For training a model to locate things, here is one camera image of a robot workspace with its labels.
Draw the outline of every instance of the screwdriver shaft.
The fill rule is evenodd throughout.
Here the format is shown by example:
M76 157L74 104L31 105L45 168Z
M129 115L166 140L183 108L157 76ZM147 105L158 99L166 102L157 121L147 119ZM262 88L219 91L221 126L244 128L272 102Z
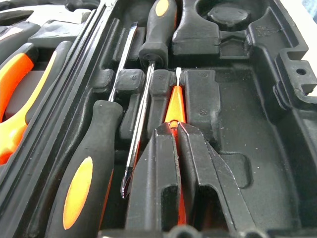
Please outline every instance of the screwdriver shaft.
M114 79L114 83L113 83L113 88L111 90L111 93L109 95L109 99L108 101L109 102L113 102L114 101L114 97L116 95L116 83L117 83L117 80L118 80L118 75L119 75L119 72L121 70L123 70L124 68L124 65L128 59L128 56L129 56L129 52L130 52L130 49L131 49L131 45L132 45L132 42L133 42L133 38L135 36L135 32L137 30L137 22L133 22L131 27L130 27L130 31L129 31L129 34L128 34L128 38L127 38L127 41L124 45L124 49L123 49L123 52L122 52L122 57L121 57L121 60L120 60L120 63L119 63L119 66L118 66L118 70L117 70L117 73L115 74L115 79Z
M132 141L131 141L131 146L129 150L126 171L124 174L124 178L122 180L121 195L123 198L125 198L126 195L130 192L130 179L132 177L133 168L137 161L142 130L143 130L146 111L147 111L147 107L149 103L149 87L150 87L150 82L153 78L154 68L155 68L155 62L151 61L149 64L147 78L146 78L140 106L138 109L138 114L136 117L136 122L135 122L136 126L134 127L133 134L132 134Z

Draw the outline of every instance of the flathead screwdriver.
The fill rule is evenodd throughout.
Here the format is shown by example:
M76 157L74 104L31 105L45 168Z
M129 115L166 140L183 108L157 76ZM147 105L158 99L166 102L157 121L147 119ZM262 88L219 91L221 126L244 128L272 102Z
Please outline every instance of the flathead screwdriver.
M123 68L135 34L132 24L118 72ZM90 126L60 182L46 238L96 237L106 209L114 168L114 139L123 109L113 101L96 101Z
M133 170L137 162L142 130L149 102L149 86L155 68L167 68L168 45L175 31L177 5L175 0L157 0L152 6L147 23L146 41L140 49L141 65L148 67L141 102L133 130L127 166L121 183L121 195L127 197Z

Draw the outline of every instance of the orange tool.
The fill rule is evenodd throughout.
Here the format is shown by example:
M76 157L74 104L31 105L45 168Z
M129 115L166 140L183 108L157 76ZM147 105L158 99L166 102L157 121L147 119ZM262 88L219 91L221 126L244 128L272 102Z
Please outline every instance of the orange tool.
M179 86L179 78L180 78L181 70L182 70L181 68L176 69L177 84L173 88L172 95L170 97L170 101L168 104L166 117L165 117L165 122L169 123L170 128L173 131L173 134L175 136L177 145L178 145L178 135L177 135L178 123L179 122L186 123L183 90L182 90L182 87ZM186 212L185 212L184 196L182 191L180 196L178 224L179 225L186 224Z
M51 60L32 95L25 103L25 105L10 119L2 121L5 109L10 101L10 98L24 76L32 70L35 61L38 57L37 48L31 44L24 44L9 59L7 59L0 68L0 164L5 164L10 155L18 147L23 133L29 122L26 119L29 111L34 113L33 105L40 103L40 98L37 97L42 89L48 89L53 81L56 79L61 66L65 62L67 52L71 46L70 42L62 42L54 51Z

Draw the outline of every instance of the phillips screwdriver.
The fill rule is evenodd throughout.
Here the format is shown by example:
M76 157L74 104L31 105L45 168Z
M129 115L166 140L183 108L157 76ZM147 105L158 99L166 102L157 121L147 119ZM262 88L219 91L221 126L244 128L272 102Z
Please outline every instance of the phillips screwdriver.
M128 58L137 25L133 23L117 74ZM58 188L47 238L96 237L106 209L114 168L114 139L123 109L114 102L116 82L109 101L96 101L93 118L71 158Z
M169 123L169 126L174 134L178 154L180 152L178 147L178 134L177 134L178 123L179 122L186 123L183 90L182 90L182 87L179 86L181 71L182 69L179 67L176 69L177 83L176 83L176 86L173 87L172 95L169 100L167 113L165 117L165 122ZM181 195L180 195L178 224L179 225L186 224L186 212L185 212L184 196L183 196L182 189L181 189Z
M168 65L168 45L175 31L176 14L177 5L175 0L157 0L149 13L146 41L139 53L141 65L144 68L148 66L148 71L133 130L127 166L121 183L120 192L123 198L127 197L131 189L130 183L138 157L139 145L149 102L149 86L154 69L155 67L167 68Z

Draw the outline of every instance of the tool case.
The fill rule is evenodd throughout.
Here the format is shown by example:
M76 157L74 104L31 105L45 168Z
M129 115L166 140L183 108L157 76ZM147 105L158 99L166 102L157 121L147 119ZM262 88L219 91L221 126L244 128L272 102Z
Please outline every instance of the tool case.
M66 195L56 194L62 178L76 172L70 161L80 156L76 150L83 142L98 144L96 153L112 159L114 167L91 168L110 178L103 187L107 199L82 210L87 214L71 229L88 221L95 226L76 237L317 237L317 98L308 96L317 79L301 60L308 47L279 0L176 1L168 64L153 72L131 193L121 198L147 74L139 52L154 3L70 4L92 12L72 37L65 63L19 146L0 166L0 237L61 237L58 229L68 229L64 217L56 222L52 213L64 203ZM19 6L14 0L0 3L1 10ZM107 121L96 120L106 115L100 107L110 95L133 22L138 27L115 98L124 113L115 137L105 136ZM0 34L10 24L0 12ZM40 31L28 41L40 42L48 62L59 42L41 40ZM43 44L52 47L43 50ZM186 123L178 124L175 139L164 117L177 67ZM113 158L103 152L103 143L114 146ZM181 193L185 226L178 226Z

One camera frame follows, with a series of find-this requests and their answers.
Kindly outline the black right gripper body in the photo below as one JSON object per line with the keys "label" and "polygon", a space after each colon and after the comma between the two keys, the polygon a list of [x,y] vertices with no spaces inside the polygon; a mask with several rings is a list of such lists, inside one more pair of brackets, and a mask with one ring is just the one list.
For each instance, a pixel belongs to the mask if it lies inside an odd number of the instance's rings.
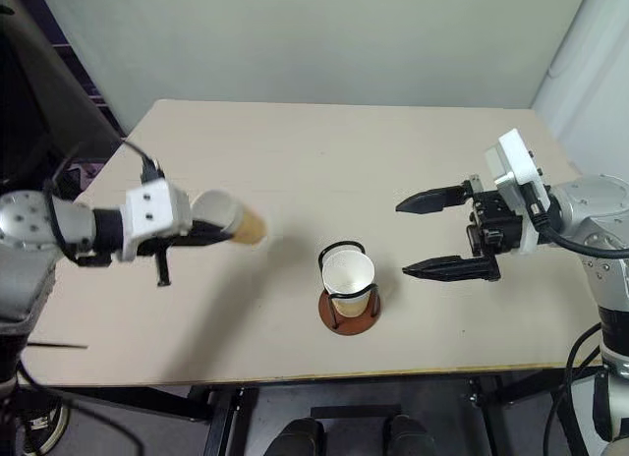
{"label": "black right gripper body", "polygon": [[522,216],[508,207],[498,191],[486,191],[478,175],[464,183],[472,200],[466,228],[474,257],[496,256],[520,247]]}

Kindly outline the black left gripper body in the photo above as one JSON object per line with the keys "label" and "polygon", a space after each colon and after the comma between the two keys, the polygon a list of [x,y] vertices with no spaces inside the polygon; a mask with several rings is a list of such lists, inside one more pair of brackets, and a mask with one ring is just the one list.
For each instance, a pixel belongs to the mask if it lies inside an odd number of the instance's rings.
{"label": "black left gripper body", "polygon": [[171,235],[154,237],[141,242],[137,249],[139,257],[157,257],[166,259],[167,250],[173,247],[190,247],[196,244],[192,235]]}

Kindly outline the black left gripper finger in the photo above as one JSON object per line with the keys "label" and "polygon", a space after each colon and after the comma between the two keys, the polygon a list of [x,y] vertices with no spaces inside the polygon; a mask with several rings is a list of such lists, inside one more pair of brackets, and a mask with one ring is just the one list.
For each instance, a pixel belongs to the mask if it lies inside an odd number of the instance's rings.
{"label": "black left gripper finger", "polygon": [[224,227],[195,219],[193,226],[189,231],[190,246],[209,246],[233,238],[233,234],[228,232]]}
{"label": "black left gripper finger", "polygon": [[157,286],[167,287],[171,284],[167,260],[167,248],[161,247],[154,254],[157,269]]}

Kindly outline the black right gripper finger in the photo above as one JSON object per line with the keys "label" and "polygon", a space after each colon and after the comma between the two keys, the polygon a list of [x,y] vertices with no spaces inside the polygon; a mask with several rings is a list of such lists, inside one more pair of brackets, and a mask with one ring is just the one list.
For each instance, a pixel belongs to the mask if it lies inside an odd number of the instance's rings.
{"label": "black right gripper finger", "polygon": [[428,214],[463,205],[473,195],[472,184],[464,181],[456,186],[437,188],[414,194],[395,207],[397,212]]}
{"label": "black right gripper finger", "polygon": [[457,282],[482,279],[497,281],[501,278],[498,263],[494,256],[462,258],[460,256],[440,256],[425,259],[404,266],[406,275],[439,282]]}

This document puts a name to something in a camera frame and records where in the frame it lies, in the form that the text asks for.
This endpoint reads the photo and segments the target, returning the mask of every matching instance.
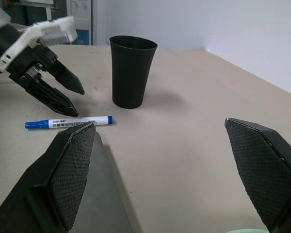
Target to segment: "beige table surface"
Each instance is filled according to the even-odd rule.
[[[291,144],[291,94],[210,53],[158,49],[143,105],[126,110],[112,103],[109,47],[53,50],[86,94],[65,90],[49,75],[45,79],[72,100],[81,117],[116,120],[97,131],[112,151],[136,232],[264,228],[238,176],[224,120],[274,128]],[[57,133],[27,131],[25,121],[52,118],[63,117],[0,75],[0,205]]]

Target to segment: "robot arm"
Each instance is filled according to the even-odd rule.
[[[76,39],[74,18],[36,23],[23,33],[13,27],[10,20],[0,8],[0,70],[7,70],[10,79],[53,111],[78,116],[70,99],[44,82],[41,75],[42,71],[48,71],[65,88],[84,94],[79,79],[47,47]]]

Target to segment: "blue marker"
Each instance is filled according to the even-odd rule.
[[[41,120],[34,122],[26,122],[25,128],[32,130],[68,128],[86,122],[94,122],[95,125],[111,125],[113,124],[113,118],[112,116],[97,116],[70,119]]]

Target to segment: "green object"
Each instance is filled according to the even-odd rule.
[[[235,230],[227,233],[269,233],[266,230],[259,230],[259,229],[242,229],[242,230]]]

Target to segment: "black cup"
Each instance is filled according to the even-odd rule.
[[[112,99],[122,108],[138,108],[157,44],[134,36],[110,38],[112,53]]]

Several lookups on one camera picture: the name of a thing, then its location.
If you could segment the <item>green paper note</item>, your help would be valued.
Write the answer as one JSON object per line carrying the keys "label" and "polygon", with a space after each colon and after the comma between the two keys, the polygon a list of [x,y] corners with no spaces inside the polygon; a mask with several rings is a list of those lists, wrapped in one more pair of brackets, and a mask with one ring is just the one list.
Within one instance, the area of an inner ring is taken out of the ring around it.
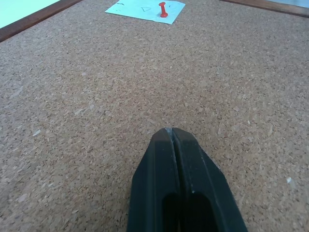
{"label": "green paper note", "polygon": [[[168,13],[166,18],[160,17],[161,2],[166,3],[165,9]],[[119,0],[105,12],[171,25],[184,7],[185,3],[173,0]]]}

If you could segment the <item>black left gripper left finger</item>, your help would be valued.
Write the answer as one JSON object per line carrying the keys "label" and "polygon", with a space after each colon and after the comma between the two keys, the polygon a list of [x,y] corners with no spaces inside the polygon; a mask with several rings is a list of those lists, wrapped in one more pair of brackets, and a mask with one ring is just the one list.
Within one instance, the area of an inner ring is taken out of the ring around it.
{"label": "black left gripper left finger", "polygon": [[156,132],[133,177],[126,232],[178,232],[180,183],[171,129]]}

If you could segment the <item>red pushpin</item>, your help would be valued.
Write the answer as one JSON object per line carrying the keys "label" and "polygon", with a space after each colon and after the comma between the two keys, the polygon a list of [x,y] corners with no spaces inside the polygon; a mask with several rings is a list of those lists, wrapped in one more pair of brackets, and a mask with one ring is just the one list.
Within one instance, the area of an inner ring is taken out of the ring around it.
{"label": "red pushpin", "polygon": [[159,6],[161,8],[161,14],[160,14],[160,17],[162,18],[166,18],[168,16],[168,13],[166,12],[166,9],[165,9],[165,2],[161,2],[159,3]]}

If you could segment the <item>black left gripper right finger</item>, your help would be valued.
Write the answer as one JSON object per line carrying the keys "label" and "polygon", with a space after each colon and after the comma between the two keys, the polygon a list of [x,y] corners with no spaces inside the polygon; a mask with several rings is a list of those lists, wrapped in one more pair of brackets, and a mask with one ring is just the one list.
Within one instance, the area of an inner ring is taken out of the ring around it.
{"label": "black left gripper right finger", "polygon": [[174,128],[172,134],[181,189],[181,231],[248,232],[221,170],[191,133]]}

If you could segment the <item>cork board with wooden frame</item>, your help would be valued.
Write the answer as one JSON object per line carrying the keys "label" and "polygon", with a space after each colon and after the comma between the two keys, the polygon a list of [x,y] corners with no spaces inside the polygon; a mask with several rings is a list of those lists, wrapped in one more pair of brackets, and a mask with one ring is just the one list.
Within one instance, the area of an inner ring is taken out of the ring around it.
{"label": "cork board with wooden frame", "polygon": [[192,133],[251,232],[309,232],[309,18],[83,0],[0,43],[0,232],[125,232],[152,135]]}

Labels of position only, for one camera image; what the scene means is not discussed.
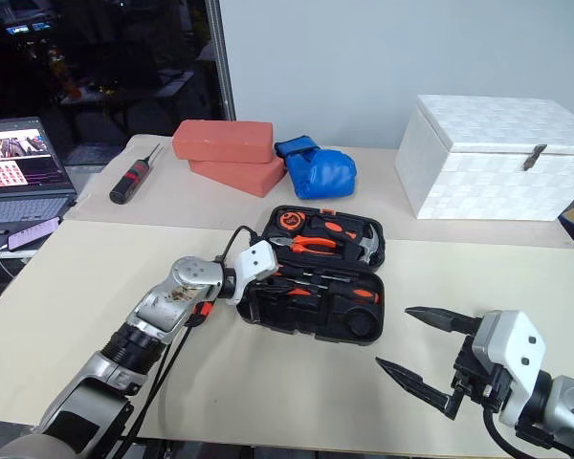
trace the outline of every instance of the black cable
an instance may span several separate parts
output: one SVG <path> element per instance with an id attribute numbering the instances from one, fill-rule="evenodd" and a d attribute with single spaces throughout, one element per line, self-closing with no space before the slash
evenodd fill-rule
<path id="1" fill-rule="evenodd" d="M 181 338 L 179 345 L 176 347 L 176 349 L 174 351 L 174 355 L 172 356 L 172 358 L 168 362 L 166 370 L 164 371 L 164 373 L 162 373 L 162 376 L 159 379 L 157 379 L 157 374 L 155 375 L 157 382 L 155 382 L 155 381 L 153 382 L 153 385 L 151 386 L 151 390 L 149 391 L 149 395 L 147 396 L 146 402 L 144 403 L 143 409 L 141 409 L 141 412 L 136 417 L 134 424 L 132 424 L 132 427 L 127 432 L 125 439 L 123 440 L 123 442 L 121 443 L 121 445 L 119 446 L 119 448 L 117 449 L 115 454 L 113 455 L 112 459 L 122 459 L 123 456 L 129 450 L 129 448 L 132 446 L 132 443 L 134 443 L 134 439 L 138 435 L 138 432 L 141 430 L 141 427 L 143 426 L 143 421 L 144 421 L 144 417 L 146 416 L 146 411 L 149 409 L 149 407 L 153 403 L 153 400 L 155 399 L 155 396 L 160 391 L 162 384 L 164 384 L 164 381 L 166 380 L 166 377 L 168 376 L 170 369 L 172 369 L 174 362 L 176 362 L 177 357 L 179 357 L 179 354 L 181 353 L 181 350 L 183 349 L 183 346 L 185 345 L 185 341 L 187 340 L 189 334 L 191 333 L 191 330 L 193 330 L 193 327 L 188 327 L 187 330 L 185 331 L 185 334 Z"/>
<path id="2" fill-rule="evenodd" d="M 233 244 L 234 239 L 236 238 L 236 236 L 238 235 L 238 233 L 239 233 L 240 231 L 242 231 L 242 230 L 247 230 L 247 231 L 249 232 L 249 235 L 251 236 L 251 241 L 252 241 L 252 242 L 257 242 L 257 241 L 256 241 L 256 239 L 257 239 L 257 237 L 258 237 L 258 236 L 257 236 L 257 233 L 256 233 L 254 230 L 252 230 L 251 228 L 249 228 L 248 226 L 246 226 L 246 225 L 241 225 L 241 226 L 239 226 L 238 228 L 236 228 L 236 230 L 233 232 L 232 237 L 230 238 L 230 241 L 228 242 L 228 245 L 226 246 L 225 250 L 223 251 L 222 254 L 218 255 L 218 256 L 215 258 L 215 261 L 217 261 L 217 262 L 223 264 L 223 262 L 224 262 L 225 259 L 226 259 L 226 256 L 228 256 L 228 252 L 230 251 L 230 248 L 232 247 L 232 244 Z"/>
<path id="3" fill-rule="evenodd" d="M 153 378 L 153 384 L 151 385 L 151 389 L 149 390 L 148 395 L 146 396 L 146 400 L 149 401 L 149 396 L 151 395 L 151 390 L 155 387 L 162 376 L 162 370 L 164 369 L 164 364 L 166 363 L 166 359 L 168 358 L 168 354 L 170 353 L 170 347 L 172 347 L 172 343 L 166 346 L 164 354 L 162 355 L 162 360 L 160 361 L 160 366 L 157 368 L 157 373 L 155 373 L 155 378 Z"/>
<path id="4" fill-rule="evenodd" d="M 566 445 L 558 442 L 553 442 L 553 448 L 558 449 L 559 451 L 564 452 L 568 456 L 574 458 L 574 448 L 567 447 Z"/>
<path id="5" fill-rule="evenodd" d="M 534 456 L 530 456 L 520 449 L 516 449 L 510 443 L 504 440 L 504 438 L 496 429 L 496 425 L 494 424 L 494 412 L 490 408 L 485 408 L 483 410 L 482 420 L 485 423 L 485 427 L 487 427 L 487 431 L 489 432 L 489 435 L 491 435 L 491 438 L 494 439 L 494 442 L 496 442 L 497 445 L 504 450 L 504 452 L 510 454 L 515 459 L 536 459 Z"/>

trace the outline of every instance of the hammer head
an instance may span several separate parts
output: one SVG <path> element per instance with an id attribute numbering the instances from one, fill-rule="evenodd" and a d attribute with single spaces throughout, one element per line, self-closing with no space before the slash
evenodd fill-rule
<path id="1" fill-rule="evenodd" d="M 370 229 L 372 230 L 372 237 L 363 237 L 360 241 L 360 246 L 364 249 L 364 253 L 360 256 L 360 261 L 364 261 L 367 264 L 370 263 L 372 253 L 379 248 L 379 236 L 373 226 L 370 225 Z"/>

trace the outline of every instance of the laptop screen
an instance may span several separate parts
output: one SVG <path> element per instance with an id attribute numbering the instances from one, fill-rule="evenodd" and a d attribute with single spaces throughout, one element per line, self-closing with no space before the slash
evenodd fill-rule
<path id="1" fill-rule="evenodd" d="M 37 118 L 0 120 L 0 194 L 72 190 Z"/>

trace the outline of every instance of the box lid
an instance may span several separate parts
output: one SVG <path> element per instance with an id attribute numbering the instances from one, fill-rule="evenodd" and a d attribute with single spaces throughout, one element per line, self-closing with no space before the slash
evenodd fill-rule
# # #
Every line of the data that includes the word "robot" should be copied.

Task response
For training a model to locate things, here is one camera image of a robot workspace with its labels.
Target to segment: "robot arm"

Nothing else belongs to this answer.